Source records

= Beginning of Section =

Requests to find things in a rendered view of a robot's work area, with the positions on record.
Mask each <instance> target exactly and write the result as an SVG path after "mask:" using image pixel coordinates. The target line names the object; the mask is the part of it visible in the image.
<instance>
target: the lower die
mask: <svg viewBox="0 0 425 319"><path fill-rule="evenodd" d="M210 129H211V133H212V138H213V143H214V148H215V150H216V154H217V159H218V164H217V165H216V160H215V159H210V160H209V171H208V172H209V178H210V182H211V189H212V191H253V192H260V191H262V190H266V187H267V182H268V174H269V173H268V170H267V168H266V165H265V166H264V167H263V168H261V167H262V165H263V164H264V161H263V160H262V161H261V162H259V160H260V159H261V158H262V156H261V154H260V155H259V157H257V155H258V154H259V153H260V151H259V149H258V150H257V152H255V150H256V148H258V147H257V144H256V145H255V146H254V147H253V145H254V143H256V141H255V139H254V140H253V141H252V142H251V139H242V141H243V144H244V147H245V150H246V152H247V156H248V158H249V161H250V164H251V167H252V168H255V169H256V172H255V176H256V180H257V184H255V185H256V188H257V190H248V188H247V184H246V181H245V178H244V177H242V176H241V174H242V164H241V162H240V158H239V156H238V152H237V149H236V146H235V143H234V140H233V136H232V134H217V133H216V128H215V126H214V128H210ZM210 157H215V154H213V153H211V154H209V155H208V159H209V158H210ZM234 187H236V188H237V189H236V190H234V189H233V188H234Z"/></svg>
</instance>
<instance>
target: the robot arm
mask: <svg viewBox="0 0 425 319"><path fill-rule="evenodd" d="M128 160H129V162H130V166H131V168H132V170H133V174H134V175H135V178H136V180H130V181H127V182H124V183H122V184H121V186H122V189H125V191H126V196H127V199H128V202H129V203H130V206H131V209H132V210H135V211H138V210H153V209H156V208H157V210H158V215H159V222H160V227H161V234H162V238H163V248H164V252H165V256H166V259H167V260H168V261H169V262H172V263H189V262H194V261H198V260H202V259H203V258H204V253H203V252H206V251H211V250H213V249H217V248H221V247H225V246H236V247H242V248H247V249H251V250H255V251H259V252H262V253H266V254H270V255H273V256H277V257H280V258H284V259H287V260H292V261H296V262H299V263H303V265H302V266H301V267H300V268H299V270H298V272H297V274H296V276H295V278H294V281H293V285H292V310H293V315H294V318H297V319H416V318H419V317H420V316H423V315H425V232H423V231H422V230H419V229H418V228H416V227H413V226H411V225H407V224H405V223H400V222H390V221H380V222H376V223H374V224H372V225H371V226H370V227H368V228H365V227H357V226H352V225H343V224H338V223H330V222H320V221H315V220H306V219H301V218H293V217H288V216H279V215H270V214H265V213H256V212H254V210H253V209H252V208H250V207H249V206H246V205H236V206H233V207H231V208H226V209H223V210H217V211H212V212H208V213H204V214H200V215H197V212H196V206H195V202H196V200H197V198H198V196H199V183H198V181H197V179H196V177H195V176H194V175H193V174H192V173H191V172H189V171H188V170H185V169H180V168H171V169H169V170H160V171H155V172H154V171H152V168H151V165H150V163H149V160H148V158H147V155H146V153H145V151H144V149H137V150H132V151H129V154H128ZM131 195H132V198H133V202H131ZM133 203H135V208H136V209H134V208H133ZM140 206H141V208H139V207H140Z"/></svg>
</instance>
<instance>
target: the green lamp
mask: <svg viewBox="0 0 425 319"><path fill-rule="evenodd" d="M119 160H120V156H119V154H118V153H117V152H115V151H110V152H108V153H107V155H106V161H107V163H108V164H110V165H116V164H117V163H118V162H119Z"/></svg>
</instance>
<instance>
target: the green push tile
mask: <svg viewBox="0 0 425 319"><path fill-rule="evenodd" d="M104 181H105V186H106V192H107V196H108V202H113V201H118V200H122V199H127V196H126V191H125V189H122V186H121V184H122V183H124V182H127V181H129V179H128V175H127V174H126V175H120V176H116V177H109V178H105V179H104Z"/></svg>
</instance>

= End of Section =

• YOUR INSTRUCTIONS: Repeat all of the records verbatim, leaving nothing out.

• WRITTEN RESPONSE:
Requests to find things in a rendered view of a robot's work area, with the positions on record.
Mask each <instance> target exactly and write the result as an SVG path after "mask:" using image pixel coordinates. The target line names the object; the mask is the part of it visible in the image.
<instance>
target: the lower die
mask: <svg viewBox="0 0 425 319"><path fill-rule="evenodd" d="M210 129H211V133H212V138H213V143H214V148H215V150H216V154H217V159H218V164H217V165H216V160H215V159H210V160H209V171H208V172H209V178H210V182H211V189H212V191H253V192H260V191H262V190H266V187H267V182H268V174H269V173H268V170H267V168H266V165H265V166H264V167H263V168H261V167H262V165H263V164H264V161H263V160H262V161H261V162H259V160H260V159H261V158H262V156H261V154H260V155H259V157H257V155H258V154H259V153H260V151H259V149H258V150H257V152H255V150H256V148H258V147H257V144H256V145H255V146H254V147H253V145H254V143H256V141H255V139H254V140H253V141H252V142H251V139H242V141H243V144H244V147H245V150H246V152H247V156H248V158H249V161H250V164H251V167H252V168H255V169H256V172H255V176H256V180H257V184H255V185H256V188H257V190H248V188H247V184H246V181H245V178H244V177H242V176H241V174H242V164H241V162H240V158H239V156H238V152H237V149H236V146H235V143H234V140H233V136H232V134H217V133H216V128H215V126H214V128H210ZM210 157H215V154H213V153H211V154H209V155H208V159H209V158H210ZM234 187H236V188H237V189H236V190H234V189H233V188H234Z"/></svg>
</instance>
<instance>
target: the robot arm
mask: <svg viewBox="0 0 425 319"><path fill-rule="evenodd" d="M128 160H129V162H130V166H131V168H132V170H133V174H134V175H135V178H136V180H130V181H127V182H124V183H122V184H121V186H122V189H125V191H126V196H127V199H128V202H129V203H130V206H131V209H132V210H135V211H138V210H153V209H156V208H157V210H158V215H159V222H160V227H161V234H162V238H163V248H164V252H165V256H166V259H167V260H168V261H169V262H172V263H189V262H194V261H198V260H202V259H203V258H204V253H203V252H206V251H211V250H213V249H217V248H221V247H225V246H236V247H242V248H247V249H251V250H255V251H259V252H262V253H266V254H270V255H273V256H277V257H280V258H284V259H287V260H292V261H296V262H299V263H303V265H302V266H301V267H300V268H299V270H298V272H297V274H296V276H295V278H294V281H293V285H292V310H293V315H294V318H297V319H416V318H419V317H420V316H423V315H425V232H423V231H422V230H419V229H418V228H416V227H413V226H411V225H407V224H405V223H400V222H390V221H380V222H376V223H374V224H372V225H371V226H370V227H368V228H365V227H357V226H352V225H343V224H338V223H330V222H320V221H315V220H306V219H301V218H293V217H288V216H279V215H270V214H265V213H256V212H254V210H253V209H252V208H250V207H249V206H246V205H236V206H233V207H231V208H226V209H223V210H217V211H212V212H208V213H204V214H200V215H197V212H196V206H195V202H196V200H197V198H198V196H199V183H198V181H197V179H196V177H195V176H194V175H193V174H192V173H191V172H189V171H188V170H185V169H180V168H171V169H169V170H160V171H155V172H154V171H152V168H151V165H150V163H149V160H148V158H147V155H146V153H145V151H144V149H137V150H132V151H129V154H128ZM131 195H132V198H133V202H131ZM133 203H135V208H136V209H134V208H133ZM140 206H141V208H139V207H140Z"/></svg>
</instance>
<instance>
target: the green lamp
mask: <svg viewBox="0 0 425 319"><path fill-rule="evenodd" d="M119 160H120V156H119V154H118V153H117V152H115V151H110V152H108V153H107V155H106V161H107V163H108V164H110V165H116V164H117V163H118V162H119Z"/></svg>
</instance>
<instance>
target: the green push tile
mask: <svg viewBox="0 0 425 319"><path fill-rule="evenodd" d="M104 181H105V186H106V192H107V196H108V202H113V201H118V200H122V199H127V196H126V191H125V189H122V186H121V184H122V183H124V182H127V181H129V179H128V175H127V174H126V175H120V176H116V177H109V178H105V179H104Z"/></svg>
</instance>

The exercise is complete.